The broader context of Diaz's career made this comeback interesting. He's been operating at the edge of combat sports sanity for three decades. His record of 21-13 wasn't a mark of mediocrity—it reflected someone who fought the best available opponents across two decades without ducking anyone. He'd fought Anderson Silva. He'd fought Donald Cerrone. He'd fought Conor McGregor in a main event. He'd fought Rafael dos Anjos for a title shot. His losses came against elite competition; his wins often came against people who'd been elevated by fighting him. At 40, returning after four years away, he was choosing to fight a man who'd been in bare-knuckle boxing, a sport where the rules are different, the damage is different, and the psychological approach to combat is altered.

The card itself was a strange artifact of 2026 sports entertainment. Ronda Rousey hadn't competed since December 2016—nearly a decade before this May event. Gina Carano's last professional fight had been in 2009. Both women carried significant combat sports histories, but neither had fought in years. The main event between them was essentially an exhibition, a nostalgic callback to a time when both were at the peak of their respective sports. Ngannou versus Lins was a legitimate fight between real competitors, but it occupied a secondary position on the card. Diaz versus Perry, oddly, was the most genuinely competitive matchup on the bill—two former UFC fighters with real records and stakes actually fighting on an MMA cage. That this fight existed on a Netflix card promoting Jake Paul's MMA experiment, on a bill headlined by women returning from multi-year layoffs, spoke to the strange state of MMA in 2026.

What made Diaz worth paying attention to, though, was authenticity. He'd trained since age 11. His grappling wasn't assembled for a six-week camp by some high-priced coach trying to sell a narrative. It came from three decades in the Cesar Gracie system, the same academy that had produced Nick Diaz, Jake Shields, and Gilbert Melendez—a generation of grapplers who'd competed at elite MMA levels without relying on NCAA wrestling. Diaz's ground game was earned, refined, and tested repeatedly at the highest levels. Perry was chaos incarnate, a fighter who'd made a career out of absorbing punishment and remaining dangerous. Diaz was chaos with a black belt, a plan, and muscle memory that didn't disappear just because he'd spent four years away from the sport.

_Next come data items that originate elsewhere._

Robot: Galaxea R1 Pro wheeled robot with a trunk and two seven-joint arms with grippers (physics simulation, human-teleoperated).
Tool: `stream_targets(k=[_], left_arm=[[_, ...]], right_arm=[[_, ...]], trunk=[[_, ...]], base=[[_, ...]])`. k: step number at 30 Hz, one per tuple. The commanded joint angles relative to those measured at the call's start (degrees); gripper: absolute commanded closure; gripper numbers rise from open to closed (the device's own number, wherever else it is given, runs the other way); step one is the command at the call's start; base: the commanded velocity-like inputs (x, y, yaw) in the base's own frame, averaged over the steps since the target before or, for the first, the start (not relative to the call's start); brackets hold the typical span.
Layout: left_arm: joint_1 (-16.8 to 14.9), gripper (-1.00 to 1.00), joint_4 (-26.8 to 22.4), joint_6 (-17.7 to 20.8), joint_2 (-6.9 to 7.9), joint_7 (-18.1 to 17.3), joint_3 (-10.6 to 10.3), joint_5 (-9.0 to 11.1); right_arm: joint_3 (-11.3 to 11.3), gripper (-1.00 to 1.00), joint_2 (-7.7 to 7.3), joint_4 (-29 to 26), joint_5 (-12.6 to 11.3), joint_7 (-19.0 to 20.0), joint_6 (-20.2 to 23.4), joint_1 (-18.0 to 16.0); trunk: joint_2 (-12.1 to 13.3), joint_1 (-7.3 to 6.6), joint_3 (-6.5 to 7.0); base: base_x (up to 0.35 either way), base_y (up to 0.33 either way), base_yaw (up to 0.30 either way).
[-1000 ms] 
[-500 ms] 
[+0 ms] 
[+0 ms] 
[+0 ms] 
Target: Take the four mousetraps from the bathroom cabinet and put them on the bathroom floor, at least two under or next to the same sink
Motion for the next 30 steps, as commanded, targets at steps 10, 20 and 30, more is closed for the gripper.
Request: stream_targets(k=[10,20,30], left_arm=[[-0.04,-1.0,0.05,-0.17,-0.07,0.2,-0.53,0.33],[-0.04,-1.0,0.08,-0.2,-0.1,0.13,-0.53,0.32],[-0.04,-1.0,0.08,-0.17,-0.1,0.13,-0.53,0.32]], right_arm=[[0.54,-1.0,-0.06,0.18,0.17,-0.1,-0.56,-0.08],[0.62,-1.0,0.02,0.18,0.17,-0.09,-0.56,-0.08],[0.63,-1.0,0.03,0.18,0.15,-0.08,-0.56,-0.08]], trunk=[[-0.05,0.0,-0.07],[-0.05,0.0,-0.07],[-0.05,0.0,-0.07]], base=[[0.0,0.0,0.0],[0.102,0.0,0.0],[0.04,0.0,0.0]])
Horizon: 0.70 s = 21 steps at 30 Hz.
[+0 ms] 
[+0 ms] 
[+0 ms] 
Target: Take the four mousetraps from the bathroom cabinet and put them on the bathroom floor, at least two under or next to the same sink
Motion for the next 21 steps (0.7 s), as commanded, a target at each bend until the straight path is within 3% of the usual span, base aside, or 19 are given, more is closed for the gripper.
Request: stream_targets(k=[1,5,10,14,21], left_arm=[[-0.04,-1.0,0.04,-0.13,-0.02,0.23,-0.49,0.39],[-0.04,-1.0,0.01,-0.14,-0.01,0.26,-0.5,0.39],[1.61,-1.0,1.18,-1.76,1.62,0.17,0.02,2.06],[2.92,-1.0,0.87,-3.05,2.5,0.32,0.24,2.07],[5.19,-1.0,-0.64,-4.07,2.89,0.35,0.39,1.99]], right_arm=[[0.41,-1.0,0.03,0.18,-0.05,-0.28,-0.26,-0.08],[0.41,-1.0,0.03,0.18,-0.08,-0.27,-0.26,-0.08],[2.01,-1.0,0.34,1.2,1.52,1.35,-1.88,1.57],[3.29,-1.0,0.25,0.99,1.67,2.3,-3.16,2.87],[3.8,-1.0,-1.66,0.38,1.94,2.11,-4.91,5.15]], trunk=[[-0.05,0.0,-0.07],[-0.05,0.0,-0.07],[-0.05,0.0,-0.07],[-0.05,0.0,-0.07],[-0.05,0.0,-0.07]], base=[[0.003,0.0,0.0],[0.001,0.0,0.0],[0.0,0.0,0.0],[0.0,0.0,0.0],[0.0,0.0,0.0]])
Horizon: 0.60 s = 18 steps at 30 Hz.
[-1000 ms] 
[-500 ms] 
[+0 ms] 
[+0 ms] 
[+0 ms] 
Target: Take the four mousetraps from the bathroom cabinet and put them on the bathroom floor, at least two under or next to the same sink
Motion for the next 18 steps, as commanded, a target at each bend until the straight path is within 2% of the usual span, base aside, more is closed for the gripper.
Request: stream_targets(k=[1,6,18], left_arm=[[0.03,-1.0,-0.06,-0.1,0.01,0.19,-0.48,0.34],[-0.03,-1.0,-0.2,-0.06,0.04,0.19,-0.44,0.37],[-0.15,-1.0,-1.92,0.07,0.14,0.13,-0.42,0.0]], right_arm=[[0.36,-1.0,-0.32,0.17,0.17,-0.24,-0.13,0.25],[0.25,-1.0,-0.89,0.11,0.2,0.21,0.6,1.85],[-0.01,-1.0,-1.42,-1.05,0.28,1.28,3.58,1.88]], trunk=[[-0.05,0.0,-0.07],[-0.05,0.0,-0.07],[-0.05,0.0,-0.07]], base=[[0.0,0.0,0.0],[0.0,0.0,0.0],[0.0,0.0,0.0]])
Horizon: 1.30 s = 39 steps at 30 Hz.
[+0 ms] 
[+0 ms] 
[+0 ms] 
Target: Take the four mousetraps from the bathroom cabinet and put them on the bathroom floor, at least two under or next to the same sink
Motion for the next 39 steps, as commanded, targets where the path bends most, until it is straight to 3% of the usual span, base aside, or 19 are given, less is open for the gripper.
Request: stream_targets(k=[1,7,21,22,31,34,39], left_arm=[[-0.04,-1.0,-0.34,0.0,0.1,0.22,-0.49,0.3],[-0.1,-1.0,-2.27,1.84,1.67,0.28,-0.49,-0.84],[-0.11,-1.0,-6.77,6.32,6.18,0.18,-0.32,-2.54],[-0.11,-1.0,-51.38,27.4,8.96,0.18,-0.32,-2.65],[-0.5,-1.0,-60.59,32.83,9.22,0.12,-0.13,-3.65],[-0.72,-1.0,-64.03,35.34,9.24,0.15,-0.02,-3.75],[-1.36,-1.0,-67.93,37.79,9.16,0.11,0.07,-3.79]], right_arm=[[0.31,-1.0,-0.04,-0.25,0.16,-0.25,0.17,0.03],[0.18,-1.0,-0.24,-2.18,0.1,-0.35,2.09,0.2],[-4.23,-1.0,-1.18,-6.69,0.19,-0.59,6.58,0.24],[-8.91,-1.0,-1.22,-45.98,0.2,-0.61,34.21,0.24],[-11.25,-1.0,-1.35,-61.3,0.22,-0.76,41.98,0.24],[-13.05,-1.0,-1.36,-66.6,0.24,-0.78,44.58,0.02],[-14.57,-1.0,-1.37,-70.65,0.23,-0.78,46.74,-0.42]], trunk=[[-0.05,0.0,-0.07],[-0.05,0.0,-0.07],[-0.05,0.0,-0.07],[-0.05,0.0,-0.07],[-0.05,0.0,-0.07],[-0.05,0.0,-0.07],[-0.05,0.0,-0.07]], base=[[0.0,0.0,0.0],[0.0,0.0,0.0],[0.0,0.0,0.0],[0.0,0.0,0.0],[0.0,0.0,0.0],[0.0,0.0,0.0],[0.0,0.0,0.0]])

The expectations for the card were low. The main event was a nostalgia play. But Diaz versus Perry was something else—a legitimate MMA fight between two men with real experience, real power, and real incentives to perform. The bar for the card was on the floor. Diaz and Perry were going to clear it simply by showing up and making a fight out of it. After four years away, that was enough.


This post was generated by AI. Sources are linked below. Follow @bjj-problems on YouTube for the weekly video digest.